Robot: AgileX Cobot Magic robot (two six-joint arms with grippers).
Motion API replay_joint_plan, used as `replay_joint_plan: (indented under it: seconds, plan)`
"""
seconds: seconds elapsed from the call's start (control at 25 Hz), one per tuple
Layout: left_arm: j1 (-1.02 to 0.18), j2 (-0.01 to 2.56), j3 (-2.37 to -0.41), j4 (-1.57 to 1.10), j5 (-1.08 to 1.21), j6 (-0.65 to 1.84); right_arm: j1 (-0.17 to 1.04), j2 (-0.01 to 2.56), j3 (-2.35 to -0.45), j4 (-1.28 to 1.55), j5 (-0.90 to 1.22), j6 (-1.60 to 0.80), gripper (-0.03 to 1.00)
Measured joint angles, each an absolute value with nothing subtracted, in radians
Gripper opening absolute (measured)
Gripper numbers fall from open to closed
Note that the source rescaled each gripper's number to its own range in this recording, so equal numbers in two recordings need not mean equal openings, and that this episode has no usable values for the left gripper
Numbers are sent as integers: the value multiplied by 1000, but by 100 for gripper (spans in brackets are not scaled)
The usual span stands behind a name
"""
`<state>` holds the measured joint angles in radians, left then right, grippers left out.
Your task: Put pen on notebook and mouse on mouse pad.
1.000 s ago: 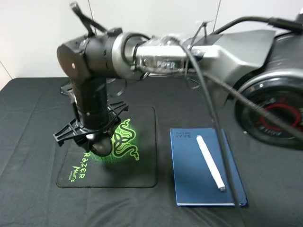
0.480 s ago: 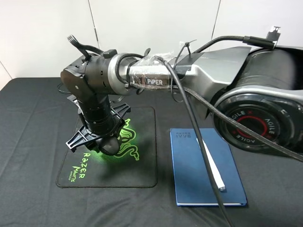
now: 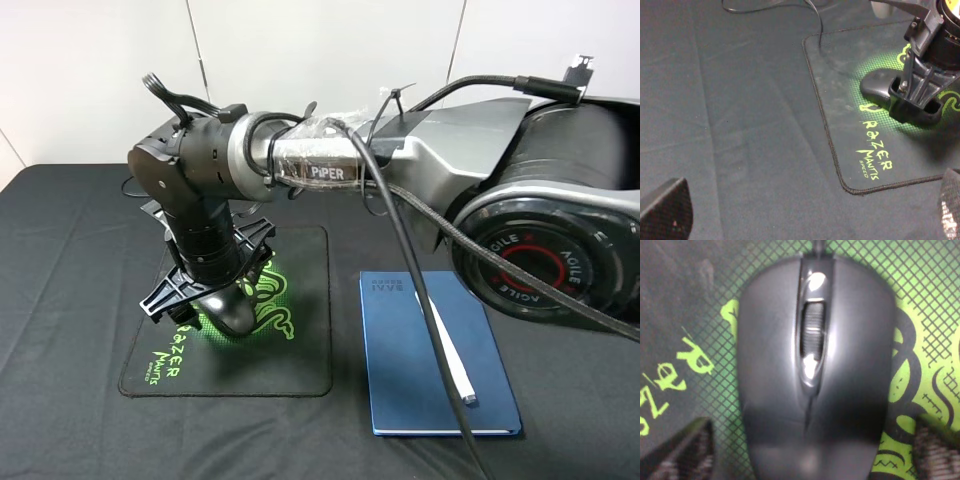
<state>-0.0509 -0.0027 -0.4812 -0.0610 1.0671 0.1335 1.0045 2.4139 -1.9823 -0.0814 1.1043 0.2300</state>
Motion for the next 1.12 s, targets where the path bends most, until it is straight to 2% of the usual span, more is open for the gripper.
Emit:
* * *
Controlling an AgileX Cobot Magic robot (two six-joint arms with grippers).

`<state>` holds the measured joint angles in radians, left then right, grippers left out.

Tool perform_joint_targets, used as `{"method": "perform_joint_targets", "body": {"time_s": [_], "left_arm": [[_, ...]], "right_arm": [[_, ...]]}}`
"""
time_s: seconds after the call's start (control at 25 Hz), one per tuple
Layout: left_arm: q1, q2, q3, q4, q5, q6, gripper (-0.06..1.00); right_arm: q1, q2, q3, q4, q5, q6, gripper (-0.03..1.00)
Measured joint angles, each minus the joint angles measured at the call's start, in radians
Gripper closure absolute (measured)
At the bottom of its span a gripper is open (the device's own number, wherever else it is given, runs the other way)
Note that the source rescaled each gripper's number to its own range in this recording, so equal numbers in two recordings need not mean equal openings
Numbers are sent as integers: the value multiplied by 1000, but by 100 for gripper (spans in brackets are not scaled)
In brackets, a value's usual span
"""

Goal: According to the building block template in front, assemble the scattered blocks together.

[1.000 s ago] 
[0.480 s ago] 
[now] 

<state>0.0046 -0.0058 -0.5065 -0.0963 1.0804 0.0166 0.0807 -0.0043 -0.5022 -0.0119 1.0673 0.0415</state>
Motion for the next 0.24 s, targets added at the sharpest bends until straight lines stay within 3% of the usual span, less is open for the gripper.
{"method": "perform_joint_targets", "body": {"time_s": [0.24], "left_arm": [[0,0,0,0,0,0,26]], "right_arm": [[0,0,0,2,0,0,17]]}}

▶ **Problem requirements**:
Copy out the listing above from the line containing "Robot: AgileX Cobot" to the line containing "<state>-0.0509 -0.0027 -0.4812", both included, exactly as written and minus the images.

▶ **Task response**:
Robot: AgileX Cobot Magic robot (two six-joint arms with grippers).
Motion API replay_joint_plan, used as `replay_joint_plan: (indented under it: seconds, plan)`
"""
seconds: seconds elapsed from the call's start (control at 25 Hz), one per tuple
Layout: left_arm: j1 (-1.02 to 0.18), j2 (-0.01 to 2.56), j3 (-2.37 to -0.41), j4 (-1.57 to 1.10), j5 (-1.08 to 1.21), j6 (-0.65 to 1.84); right_arm: j1 (-0.17 to 1.04), j2 (-0.01 to 2.56), j3 (-2.35 to -0.45), j4 (-1.28 to 1.55), j5 (-0.90 to 1.22), j6 (-1.60 to 0.80), gripper (-0.03 to 1.00)
Measured joint angles, each an absolute value with nothing subtracted, in radians
Gripper opening absolute (measured)
Gripper numbers fall from open to closed
Note that the source rescaled each gripper's number to its own range in this recording, so equal numbers in two recordings need not mean equal openings, and that this episode has no usable values for the left gripper
Numbers are sent as integers: the value multiplied by 1000, but by 100 for gripper (spans in brackets are not scaled)
The usual span stands behind a name
"""
`<state>` holds the measured joint angles in radians, left then right, grippers left out.
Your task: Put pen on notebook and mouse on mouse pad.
1.000 s ago: 
0.480 s ago: 
now: 
<state>-0.0509 -0.0027 -0.4812 -0.0610 1.0671 0.1335 1.0045 2.4139 -1.9823 -0.0814 1.1043 0.2300</state>

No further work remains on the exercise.